Zarumieniła się, odracając wzrok. Czując dotyk palców Knight na swoich żebrach jęknęła cicho, po czym wykonała polecenie.
Knight zachichotała cicho, opierając głowę na jej łopatkach. Różnica wzrostu znowu dała się we znaki, starała się jednak nie zwracać na to większej uwagi.
Jedną dłoń zaczęła wsuwać pod stanik dziewczyny. Do ust włożyła jeszcze jeden palec. Po chwili chwyciła między nie język Cany, czekając na jakąkolwiek reakcję.
Oczy Cany przybrały rozmiar piłeczek golfowych, po chwili jej poliki oblały się soczystym rumieńcem, a ona sama podskoczyła lekko. Zacisnęła powieki, nieudolnie wiercąc w buzi językiem pochwyconym przez palce Knight.
Knight wybuchnęła śmiechem, puszczając jej język i wyjmując palce z jej ust, sunąc nimi po jej brodzie i szyi, zostawiając wilgotny ślad. Wyjęła dłonie spod jej koszulki, odsuwając się nieco, wciąż nie przestając chichotać.
- Cana-chan~ - zamruczała, robiąc krok do tyłu. - So cute, yet so pathetic. O czym ty myślisz, Cana-chan~? Jesteś aż tak zboczona...? - Westchnęła cicho. - Powiedz szczerze, kręci cię sadomasochizm?
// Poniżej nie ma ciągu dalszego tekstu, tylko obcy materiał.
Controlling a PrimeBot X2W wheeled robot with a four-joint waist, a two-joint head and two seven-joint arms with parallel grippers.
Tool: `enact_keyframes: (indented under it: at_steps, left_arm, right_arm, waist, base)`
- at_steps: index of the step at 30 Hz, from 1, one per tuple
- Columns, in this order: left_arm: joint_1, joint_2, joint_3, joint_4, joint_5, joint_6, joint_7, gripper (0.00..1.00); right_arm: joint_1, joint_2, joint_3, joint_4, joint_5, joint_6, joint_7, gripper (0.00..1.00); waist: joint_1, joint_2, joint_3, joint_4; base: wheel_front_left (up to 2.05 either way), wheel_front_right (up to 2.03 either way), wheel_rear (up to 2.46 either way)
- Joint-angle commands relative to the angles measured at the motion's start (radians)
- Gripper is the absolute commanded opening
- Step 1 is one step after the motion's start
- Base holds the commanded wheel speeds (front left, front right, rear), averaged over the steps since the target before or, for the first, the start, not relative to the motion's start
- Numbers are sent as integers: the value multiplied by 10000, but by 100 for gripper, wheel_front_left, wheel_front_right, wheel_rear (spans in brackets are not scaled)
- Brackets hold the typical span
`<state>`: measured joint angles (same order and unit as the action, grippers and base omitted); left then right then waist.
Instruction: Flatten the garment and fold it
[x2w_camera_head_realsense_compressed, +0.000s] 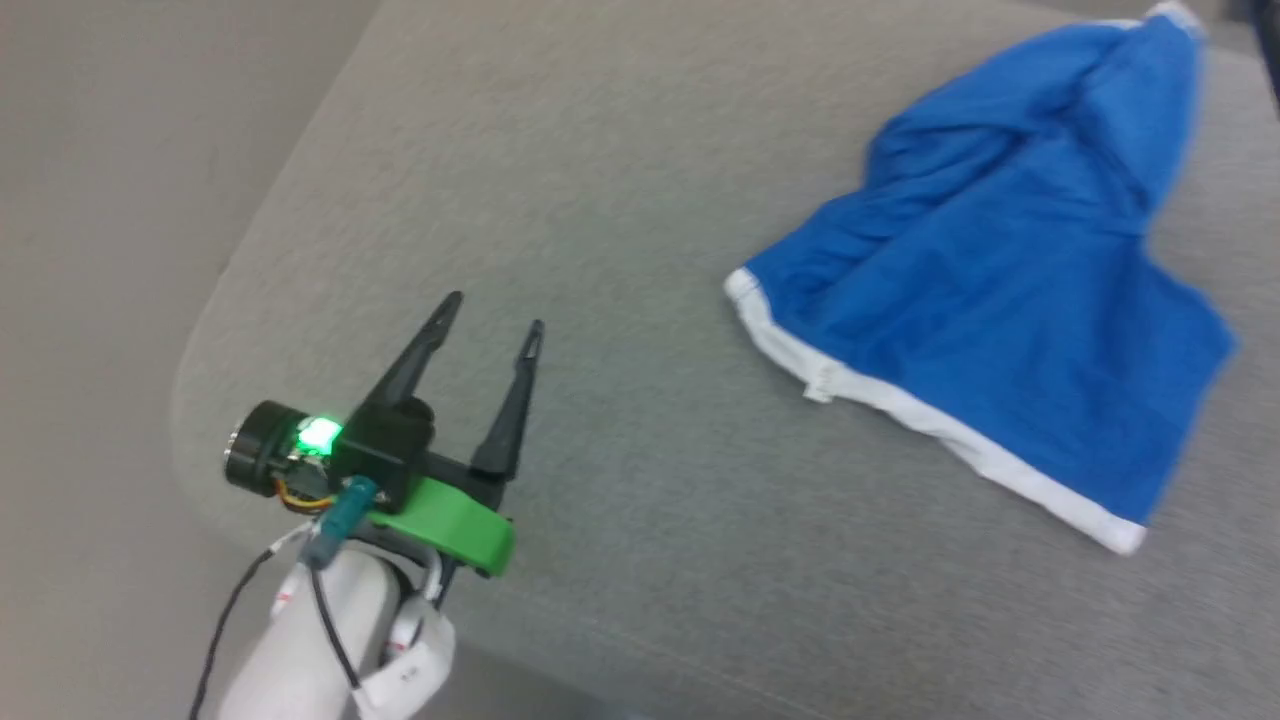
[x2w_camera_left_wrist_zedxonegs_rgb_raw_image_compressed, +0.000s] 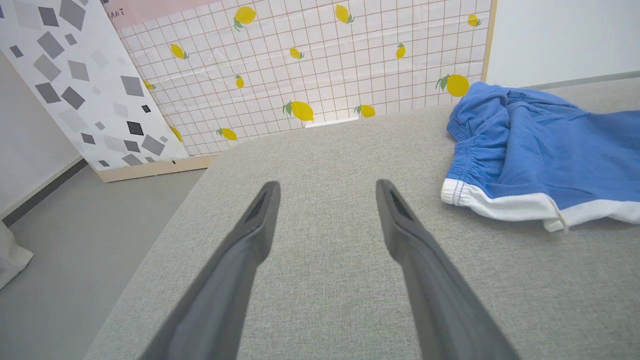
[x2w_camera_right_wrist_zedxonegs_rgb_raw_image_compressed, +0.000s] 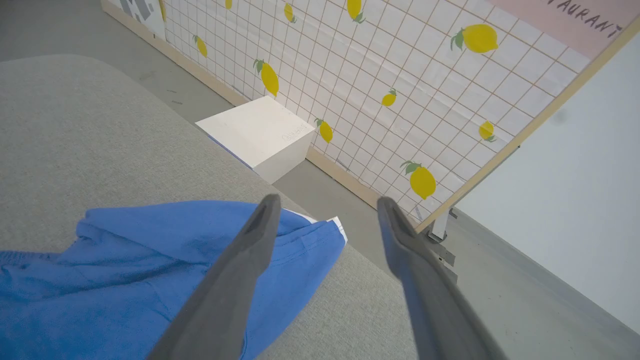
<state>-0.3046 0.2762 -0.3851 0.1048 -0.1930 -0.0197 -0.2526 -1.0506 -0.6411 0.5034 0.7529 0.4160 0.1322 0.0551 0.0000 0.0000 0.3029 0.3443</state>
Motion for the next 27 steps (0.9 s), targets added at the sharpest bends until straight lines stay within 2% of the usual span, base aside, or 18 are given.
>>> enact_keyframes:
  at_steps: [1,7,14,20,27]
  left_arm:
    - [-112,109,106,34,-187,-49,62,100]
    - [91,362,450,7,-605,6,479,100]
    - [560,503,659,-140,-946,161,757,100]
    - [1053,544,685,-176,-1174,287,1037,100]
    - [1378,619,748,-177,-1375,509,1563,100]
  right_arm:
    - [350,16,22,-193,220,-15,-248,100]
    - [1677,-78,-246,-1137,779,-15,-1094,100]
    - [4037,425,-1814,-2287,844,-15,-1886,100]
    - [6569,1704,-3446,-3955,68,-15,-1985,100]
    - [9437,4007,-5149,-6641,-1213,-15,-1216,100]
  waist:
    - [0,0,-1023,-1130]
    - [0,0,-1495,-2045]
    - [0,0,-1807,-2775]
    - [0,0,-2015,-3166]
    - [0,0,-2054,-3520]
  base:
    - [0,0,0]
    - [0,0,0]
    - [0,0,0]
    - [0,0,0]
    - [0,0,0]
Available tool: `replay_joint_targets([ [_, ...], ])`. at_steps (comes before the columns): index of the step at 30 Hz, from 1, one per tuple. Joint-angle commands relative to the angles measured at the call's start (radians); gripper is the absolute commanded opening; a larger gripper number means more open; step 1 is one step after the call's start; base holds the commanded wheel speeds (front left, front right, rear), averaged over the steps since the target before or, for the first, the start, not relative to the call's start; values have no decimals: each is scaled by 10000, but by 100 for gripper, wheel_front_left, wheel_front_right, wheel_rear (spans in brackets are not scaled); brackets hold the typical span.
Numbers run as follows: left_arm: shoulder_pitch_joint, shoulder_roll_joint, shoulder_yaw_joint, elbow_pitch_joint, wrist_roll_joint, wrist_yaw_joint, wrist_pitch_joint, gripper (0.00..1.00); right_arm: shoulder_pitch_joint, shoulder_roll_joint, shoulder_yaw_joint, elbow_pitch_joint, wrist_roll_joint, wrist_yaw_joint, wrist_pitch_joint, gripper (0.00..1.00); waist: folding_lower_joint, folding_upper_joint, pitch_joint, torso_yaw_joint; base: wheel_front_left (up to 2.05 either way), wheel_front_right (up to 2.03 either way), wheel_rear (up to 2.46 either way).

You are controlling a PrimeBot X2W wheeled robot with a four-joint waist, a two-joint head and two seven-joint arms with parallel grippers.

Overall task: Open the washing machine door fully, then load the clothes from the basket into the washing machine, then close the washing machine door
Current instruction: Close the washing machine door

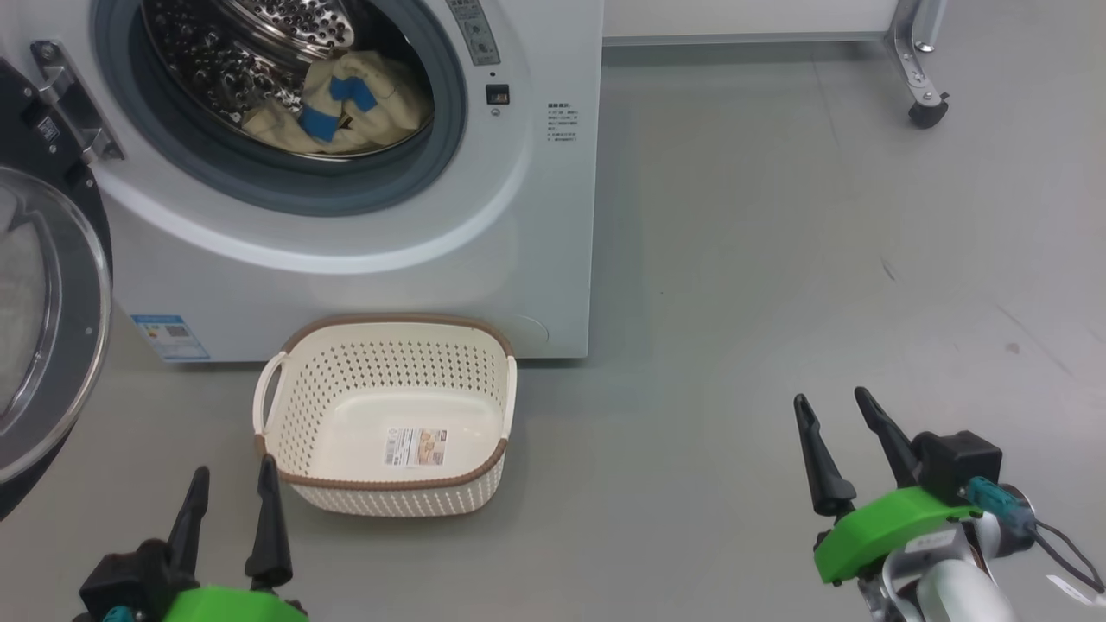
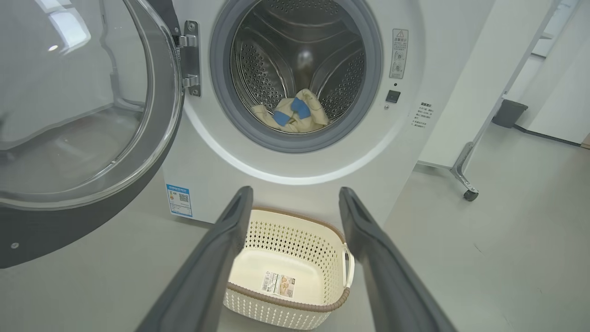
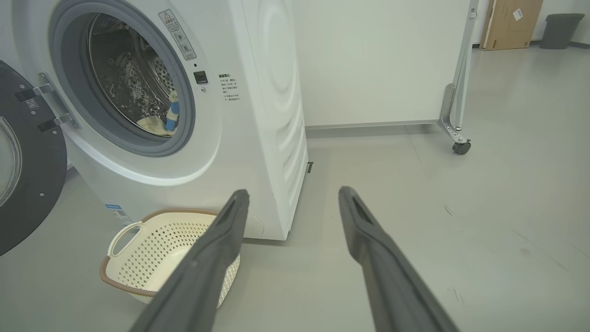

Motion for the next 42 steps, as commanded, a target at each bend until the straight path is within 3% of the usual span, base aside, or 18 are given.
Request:
replay_joint_targets([
  [1, -491, 115, 386, -270, 72, -34, -109, 100, -370, -13, 205, -271, 58, 4, -86, 100, 0, 0, 6, 10, -125, 125, 0],
  [42, -426, 38, 510, -293, 244, -34, -109, 100, -379, -12, 306, -147, 86, 4, -96, 100, 0, 0, -89, 8, -12, 12, 0],
])
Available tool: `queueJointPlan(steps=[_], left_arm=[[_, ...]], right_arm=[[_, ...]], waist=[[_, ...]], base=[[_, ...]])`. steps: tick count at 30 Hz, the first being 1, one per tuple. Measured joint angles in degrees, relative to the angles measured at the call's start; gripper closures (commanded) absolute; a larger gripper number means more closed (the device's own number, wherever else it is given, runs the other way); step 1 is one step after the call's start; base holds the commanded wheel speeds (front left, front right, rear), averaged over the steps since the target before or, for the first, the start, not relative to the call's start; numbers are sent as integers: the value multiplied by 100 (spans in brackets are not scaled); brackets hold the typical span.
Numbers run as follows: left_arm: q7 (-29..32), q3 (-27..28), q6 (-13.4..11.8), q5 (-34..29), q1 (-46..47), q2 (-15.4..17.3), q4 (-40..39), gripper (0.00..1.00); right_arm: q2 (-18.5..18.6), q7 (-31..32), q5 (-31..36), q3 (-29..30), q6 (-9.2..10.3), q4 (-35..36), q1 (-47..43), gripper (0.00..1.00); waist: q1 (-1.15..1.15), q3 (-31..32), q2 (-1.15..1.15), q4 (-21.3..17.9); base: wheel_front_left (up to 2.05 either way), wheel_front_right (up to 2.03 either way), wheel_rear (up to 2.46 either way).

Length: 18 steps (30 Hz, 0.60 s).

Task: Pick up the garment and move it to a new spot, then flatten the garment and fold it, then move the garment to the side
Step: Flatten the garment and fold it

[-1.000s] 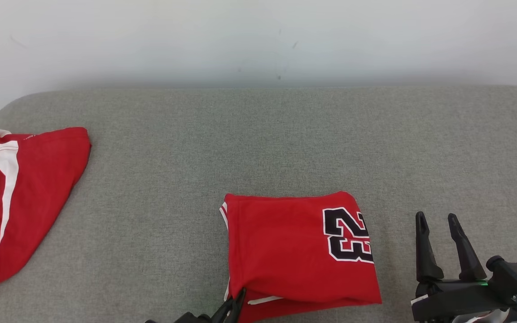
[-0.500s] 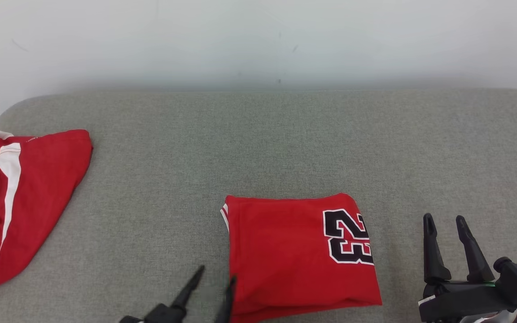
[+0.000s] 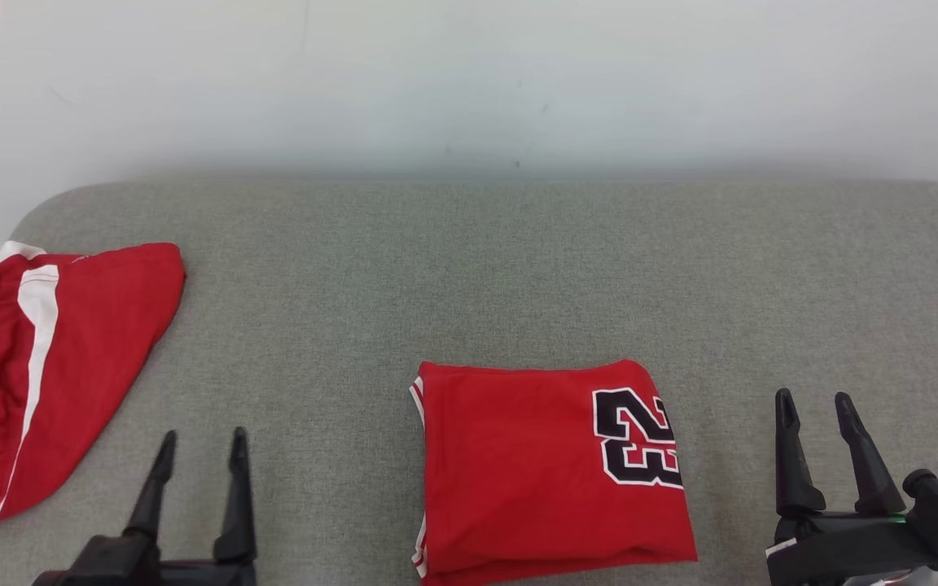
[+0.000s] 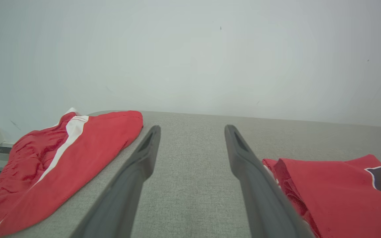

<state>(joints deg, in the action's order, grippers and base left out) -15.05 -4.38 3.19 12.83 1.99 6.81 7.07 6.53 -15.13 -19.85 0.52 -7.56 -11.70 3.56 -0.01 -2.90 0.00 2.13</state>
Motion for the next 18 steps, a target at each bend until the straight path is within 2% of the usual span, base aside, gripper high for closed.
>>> queueJointPlan(steps=[7, 18], left_arm=[[0, 565, 62, -160, -164, -25, -69, 0], [0, 670, 238, -377, -316, -125, 70, 0]], right_arm=[[100, 0, 114, 8, 0, -14, -74, 0], [113, 0, 376, -100, 0, -73, -307, 0]], waist=[[0, 89, 0, -5], [0, 310, 0, -54]], base=[[0, 0, 0], [0, 0, 0]])
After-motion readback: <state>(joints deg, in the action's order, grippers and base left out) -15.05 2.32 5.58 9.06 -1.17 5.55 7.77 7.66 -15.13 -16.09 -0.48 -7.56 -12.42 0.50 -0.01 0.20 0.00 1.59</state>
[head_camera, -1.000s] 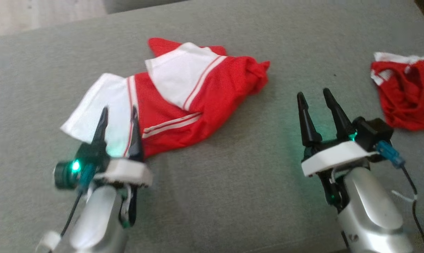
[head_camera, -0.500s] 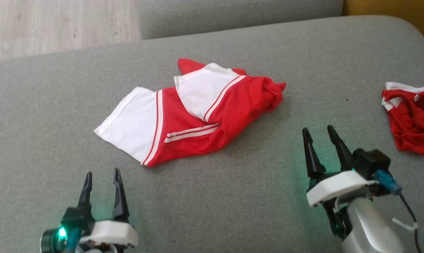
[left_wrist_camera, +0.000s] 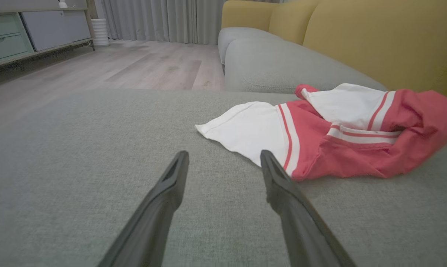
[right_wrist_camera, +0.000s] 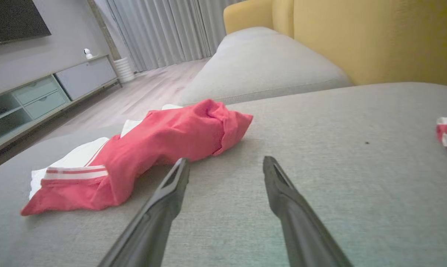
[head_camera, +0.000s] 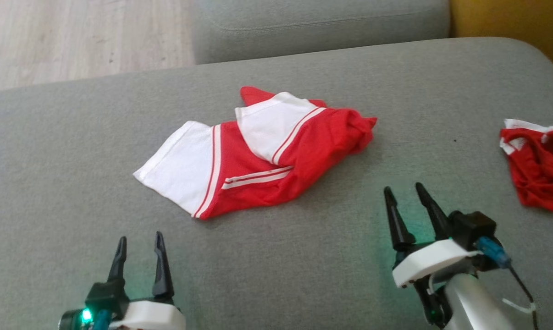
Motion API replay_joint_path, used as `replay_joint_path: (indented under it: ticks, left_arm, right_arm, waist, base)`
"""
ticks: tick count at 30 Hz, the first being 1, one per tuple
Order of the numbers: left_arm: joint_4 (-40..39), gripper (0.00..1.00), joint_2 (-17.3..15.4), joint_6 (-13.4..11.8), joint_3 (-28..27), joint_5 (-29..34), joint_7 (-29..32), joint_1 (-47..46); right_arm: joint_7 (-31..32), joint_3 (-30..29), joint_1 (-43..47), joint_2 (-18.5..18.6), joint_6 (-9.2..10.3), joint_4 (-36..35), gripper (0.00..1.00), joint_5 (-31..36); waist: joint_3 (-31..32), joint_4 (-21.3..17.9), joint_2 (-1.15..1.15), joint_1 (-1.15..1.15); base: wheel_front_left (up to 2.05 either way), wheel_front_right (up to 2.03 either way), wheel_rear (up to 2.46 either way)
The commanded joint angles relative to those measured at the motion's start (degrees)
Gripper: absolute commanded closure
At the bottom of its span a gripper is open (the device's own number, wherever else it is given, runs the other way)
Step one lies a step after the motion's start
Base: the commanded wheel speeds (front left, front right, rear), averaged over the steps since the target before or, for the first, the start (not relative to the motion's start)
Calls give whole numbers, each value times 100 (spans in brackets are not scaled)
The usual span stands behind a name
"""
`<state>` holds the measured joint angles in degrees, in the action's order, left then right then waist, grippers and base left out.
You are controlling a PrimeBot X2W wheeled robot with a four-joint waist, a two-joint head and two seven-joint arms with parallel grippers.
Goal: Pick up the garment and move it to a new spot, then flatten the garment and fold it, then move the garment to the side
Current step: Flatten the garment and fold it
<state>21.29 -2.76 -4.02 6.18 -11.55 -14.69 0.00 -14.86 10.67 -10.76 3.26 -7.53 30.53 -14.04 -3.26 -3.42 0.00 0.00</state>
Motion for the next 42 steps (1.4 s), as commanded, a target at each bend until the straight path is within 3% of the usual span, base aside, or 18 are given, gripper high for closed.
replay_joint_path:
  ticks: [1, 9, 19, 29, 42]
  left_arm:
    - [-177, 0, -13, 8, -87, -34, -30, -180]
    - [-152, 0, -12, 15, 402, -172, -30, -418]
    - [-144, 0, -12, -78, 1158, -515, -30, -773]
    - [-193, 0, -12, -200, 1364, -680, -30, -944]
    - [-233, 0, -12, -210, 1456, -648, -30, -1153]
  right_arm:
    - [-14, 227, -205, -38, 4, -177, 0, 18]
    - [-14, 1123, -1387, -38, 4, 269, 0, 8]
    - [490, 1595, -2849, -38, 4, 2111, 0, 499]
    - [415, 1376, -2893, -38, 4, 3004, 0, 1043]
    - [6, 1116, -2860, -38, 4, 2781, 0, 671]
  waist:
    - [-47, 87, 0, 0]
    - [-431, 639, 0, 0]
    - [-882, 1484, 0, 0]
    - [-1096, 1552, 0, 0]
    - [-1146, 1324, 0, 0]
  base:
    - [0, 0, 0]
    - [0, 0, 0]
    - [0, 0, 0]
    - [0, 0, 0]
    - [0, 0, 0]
Ha, przecież widzę, że tak... Ale szczerze zastanawia mnie... jesteś masochistką z wyboru czy z sytuacji~? Czego tak naprawdę pragniesz...?
Spojrzała się na nią lekceważącym wzrokiem. Prychnęła, krzyżując ręce na klatce piersiowej. Nie odzywając się, odwróciła swoje spojrzenie w stronę ściany. Po chwili jednak przerwała ciszę.
- N-nic takiego wcale mnie nie kręci. - oznajmiła drżącym głosem.
Knight podeszła do niej, tym razem od przodu, kładąc dłoń na jej dekolcie, tam, gdzie kończył się ślad ze śliny. Przekrzywiła głowę, patrząc w bok.
- Niby jestem od ciebie ważniejsza, ale wzrost temu przeczy, więc na potrzebę chwili... - Stanęła na palcach, podciągając się na jej bluzce, aż dosięgnęła ucha. Westchnęła cicho, sprawiając, że ciepły oddech rozlał się po twarzy Cany. - Jesteś pewna? - Przybrała budzący litość wyraz twarzy. - Naprawdę chciałabym, byś pokazała mi, co lubisz, Cana-sama~
Zdezorientowana dziewczyna poczuła jak jej policzki stają się coraz cieplejsze. Najchętniej odsunęłaby się do tyłu, jednak spowodowałoby to upadek Knight.
- A po co ci... to wiedzieć? - zapytała, jej głos łamał się przy każdej sylabie, dało się to też poznać po jej wciąż czerwonej twarzy.
- Chciałabym sprawić ci przyjemność, Himi-sama...
- Z jakiej to niby okazji?
Knight zmrużyła oczy. Z reguły szło zdecydowanie łatwiej. A miała nadzieję, że uda jej się nakłonić Canę do współpracy bez żadnych nadzwyczajnych środków...
Nie rozbiorę się przed tobą, głupia, pomyślała, odsuwając się nieco. Pociągnęła nosem.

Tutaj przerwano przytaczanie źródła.